**WORK TASK**: Transcribe every record beneath, precisely as written.
**********
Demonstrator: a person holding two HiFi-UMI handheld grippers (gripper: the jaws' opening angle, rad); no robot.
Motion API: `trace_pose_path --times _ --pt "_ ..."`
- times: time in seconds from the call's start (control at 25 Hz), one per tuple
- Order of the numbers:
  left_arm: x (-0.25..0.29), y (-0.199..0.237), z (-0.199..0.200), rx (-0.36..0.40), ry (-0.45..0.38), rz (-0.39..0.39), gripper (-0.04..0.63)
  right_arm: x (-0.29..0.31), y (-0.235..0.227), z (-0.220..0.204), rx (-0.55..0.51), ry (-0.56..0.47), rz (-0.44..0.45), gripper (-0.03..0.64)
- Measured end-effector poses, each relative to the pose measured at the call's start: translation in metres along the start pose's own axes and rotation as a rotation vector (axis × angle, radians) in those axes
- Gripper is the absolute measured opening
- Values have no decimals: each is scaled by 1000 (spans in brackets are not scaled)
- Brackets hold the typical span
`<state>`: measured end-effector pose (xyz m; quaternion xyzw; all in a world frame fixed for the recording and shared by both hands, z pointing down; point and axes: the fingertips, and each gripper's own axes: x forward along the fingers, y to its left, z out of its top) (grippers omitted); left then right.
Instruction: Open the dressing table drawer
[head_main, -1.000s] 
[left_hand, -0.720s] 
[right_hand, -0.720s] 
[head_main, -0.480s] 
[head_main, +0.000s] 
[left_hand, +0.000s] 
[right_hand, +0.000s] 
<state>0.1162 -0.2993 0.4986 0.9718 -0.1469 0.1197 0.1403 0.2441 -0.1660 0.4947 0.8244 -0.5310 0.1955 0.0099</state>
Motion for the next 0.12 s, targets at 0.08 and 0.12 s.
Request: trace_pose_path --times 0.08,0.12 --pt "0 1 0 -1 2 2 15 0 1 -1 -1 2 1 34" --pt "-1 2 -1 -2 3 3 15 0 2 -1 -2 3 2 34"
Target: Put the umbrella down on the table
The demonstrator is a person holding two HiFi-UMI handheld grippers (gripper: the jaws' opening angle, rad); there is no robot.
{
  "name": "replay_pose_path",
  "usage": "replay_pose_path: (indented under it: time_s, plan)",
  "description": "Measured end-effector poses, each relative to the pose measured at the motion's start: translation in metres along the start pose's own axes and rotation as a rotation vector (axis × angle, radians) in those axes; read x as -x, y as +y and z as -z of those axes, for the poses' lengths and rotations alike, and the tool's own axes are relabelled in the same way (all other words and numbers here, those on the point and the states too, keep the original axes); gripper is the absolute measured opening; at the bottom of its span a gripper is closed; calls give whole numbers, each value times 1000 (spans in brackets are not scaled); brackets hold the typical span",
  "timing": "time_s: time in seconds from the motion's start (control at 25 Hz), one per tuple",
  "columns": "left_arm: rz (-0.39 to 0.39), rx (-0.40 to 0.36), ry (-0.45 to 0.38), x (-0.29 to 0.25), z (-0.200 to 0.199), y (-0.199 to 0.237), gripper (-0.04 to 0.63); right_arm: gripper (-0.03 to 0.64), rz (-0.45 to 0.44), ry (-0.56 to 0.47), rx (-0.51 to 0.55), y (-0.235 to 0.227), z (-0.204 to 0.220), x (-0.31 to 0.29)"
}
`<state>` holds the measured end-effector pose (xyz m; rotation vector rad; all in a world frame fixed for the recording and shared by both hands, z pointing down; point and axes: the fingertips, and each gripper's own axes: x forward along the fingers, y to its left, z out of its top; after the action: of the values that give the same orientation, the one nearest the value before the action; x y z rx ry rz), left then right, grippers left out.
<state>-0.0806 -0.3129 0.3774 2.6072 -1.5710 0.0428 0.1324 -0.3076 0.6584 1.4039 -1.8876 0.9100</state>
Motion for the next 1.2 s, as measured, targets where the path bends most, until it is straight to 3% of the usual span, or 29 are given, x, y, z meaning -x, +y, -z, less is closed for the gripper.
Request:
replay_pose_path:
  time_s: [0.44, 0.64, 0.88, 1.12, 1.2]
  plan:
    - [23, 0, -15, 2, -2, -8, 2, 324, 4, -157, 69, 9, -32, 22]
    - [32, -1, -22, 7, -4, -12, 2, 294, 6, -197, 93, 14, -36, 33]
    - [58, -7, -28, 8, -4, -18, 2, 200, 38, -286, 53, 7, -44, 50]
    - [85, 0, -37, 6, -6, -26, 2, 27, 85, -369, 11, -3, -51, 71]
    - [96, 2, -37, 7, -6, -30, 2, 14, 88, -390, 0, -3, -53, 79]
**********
**ANSWER TO THIS PROBLEM**:
Demonstrator: a person holding two HiFi-UMI handheld grippers (gripper: the jaws' opening angle, rad); no robot.
Motion API: `trace_pose_path --times _ --pt "_ ..."`
- times: time in seconds from the call's start (control at 25 Hz), one per tuple
- Order of the numbers:
  left_arm: x (-0.25..0.29), y (-0.199..0.237), z (-0.199..0.200), rx (-0.36..0.40), ry (-0.45..0.38), rz (-0.39..0.39), gripper (-0.04..0.63)
  right_arm: x (-0.29..0.31), y (-0.235..0.227), z (-0.220..0.204), rx (-0.55..0.51), ry (-0.56..0.47), rz (-0.44..0.45), gripper (-0.03..0.64)
- Measured end-effector poses, each relative to the pose measured at the call's start: translation in metres along the start pose's own axes and rotation as a rotation vector (axis × angle, radians) in those axes
- Gripper is the absolute measured opening
- Values have no decimals: each is scaled by 1000 (spans in brackets are not scaled)
- Brackets hold the typical span
`<state>`: measured end-effector pose (xyz m; quaternion xyzw; all in a world frame fixed for the recording and shared by both hands, z pointing down; point and axes: the fingertips, and each gripper's own axes: x forward along the fingers, y to its left, z out of its top) (grippers omitted); left then right.
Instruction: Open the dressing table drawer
[head_main, -1.000s] 
[left_hand, -0.720s] 
[right_hand, -0.720s] 
[head_main, -0.480s] 
[head_main, +0.000s] 
[left_hand, +0.000s] 
[right_hand, +0.000s] 
<state>0.1162 -0.2993 0.4986 0.9718 -0.1469 0.1197 0.1403 0.2441 -0.1660 0.4947 0.8244 -0.5310 0.1955 0.0099</state>
Motion for the next 0.12 s, targets at 0.08 and 0.12 s.
Request: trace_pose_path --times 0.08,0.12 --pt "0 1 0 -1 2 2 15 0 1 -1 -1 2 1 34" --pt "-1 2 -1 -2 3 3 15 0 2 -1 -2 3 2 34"
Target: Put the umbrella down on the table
The demonstrator is a person holding two HiFi-UMI handheld grippers (gripper: the jaws' opening angle, rad); there is no robot.
{
  "name": "replay_pose_path",
  "usage": "replay_pose_path: (indented under it: time_s, plan)",
  "description": "Measured end-effector poses, each relative to the pose measured at the motion's start: translation in metres along the start pose's own axes and rotation as a rotation vector (axis × angle, radians) in those axes; read x as -x, y as +y and z as -z of those axes, for the poses' lengths and rotations alike, and the tool's own axes are relabelled in the same way (all other words and numbers here, those on the point and the states too, keep the original axes); gripper is the absolute measured opening; at the bottom of its span a gripper is closed; calls give whole numbers, each value times 1000 (spans in brackets are not scaled); brackets hold the typical span",
  "timing": "time_s: time in seconds from the motion's start (control at 25 Hz), one per tuple",
  "columns": "left_arm: rz (-0.39 to 0.39), rx (-0.40 to 0.36), ry (-0.45 to 0.38), x (-0.29 to 0.25), z (-0.200 to 0.199), y (-0.199 to 0.237), gripper (-0.04 to 0.63); right_arm: gripper (-0.03 to 0.64), rz (-0.45 to 0.44), ry (-0.56 to 0.47), rx (-0.51 to 0.55), y (-0.235 to 0.227), z (-0.204 to 0.220), x (-0.31 to 0.29)"
}
`<state>` holds the measured end-effector pose (xyz m; rotation vector rad; all in a world frame fixed for the recording and shared by both hands, z pointing down; point and axes: the fingertips, and each gripper's own axes: x forward along the fingers, y to its left, z out of its top; after the action: of the values that give the same orientation, the one nearest the value before the action; x y z rx ry rz), left then right, grippers left out.
<state>-0.0806 -0.3129 0.3774 2.6072 -1.5710 0.0428 0.1324 -0.3076 0.6584 1.4039 -1.8876 0.9100</state>
Motion for the next 1.2 s, as measured, targets where the path bends most, until it is straight to 3% of the usual span, or 29 are given, x, y, z meaning -x, +y, -z, less is closed for the gripper.
Request:
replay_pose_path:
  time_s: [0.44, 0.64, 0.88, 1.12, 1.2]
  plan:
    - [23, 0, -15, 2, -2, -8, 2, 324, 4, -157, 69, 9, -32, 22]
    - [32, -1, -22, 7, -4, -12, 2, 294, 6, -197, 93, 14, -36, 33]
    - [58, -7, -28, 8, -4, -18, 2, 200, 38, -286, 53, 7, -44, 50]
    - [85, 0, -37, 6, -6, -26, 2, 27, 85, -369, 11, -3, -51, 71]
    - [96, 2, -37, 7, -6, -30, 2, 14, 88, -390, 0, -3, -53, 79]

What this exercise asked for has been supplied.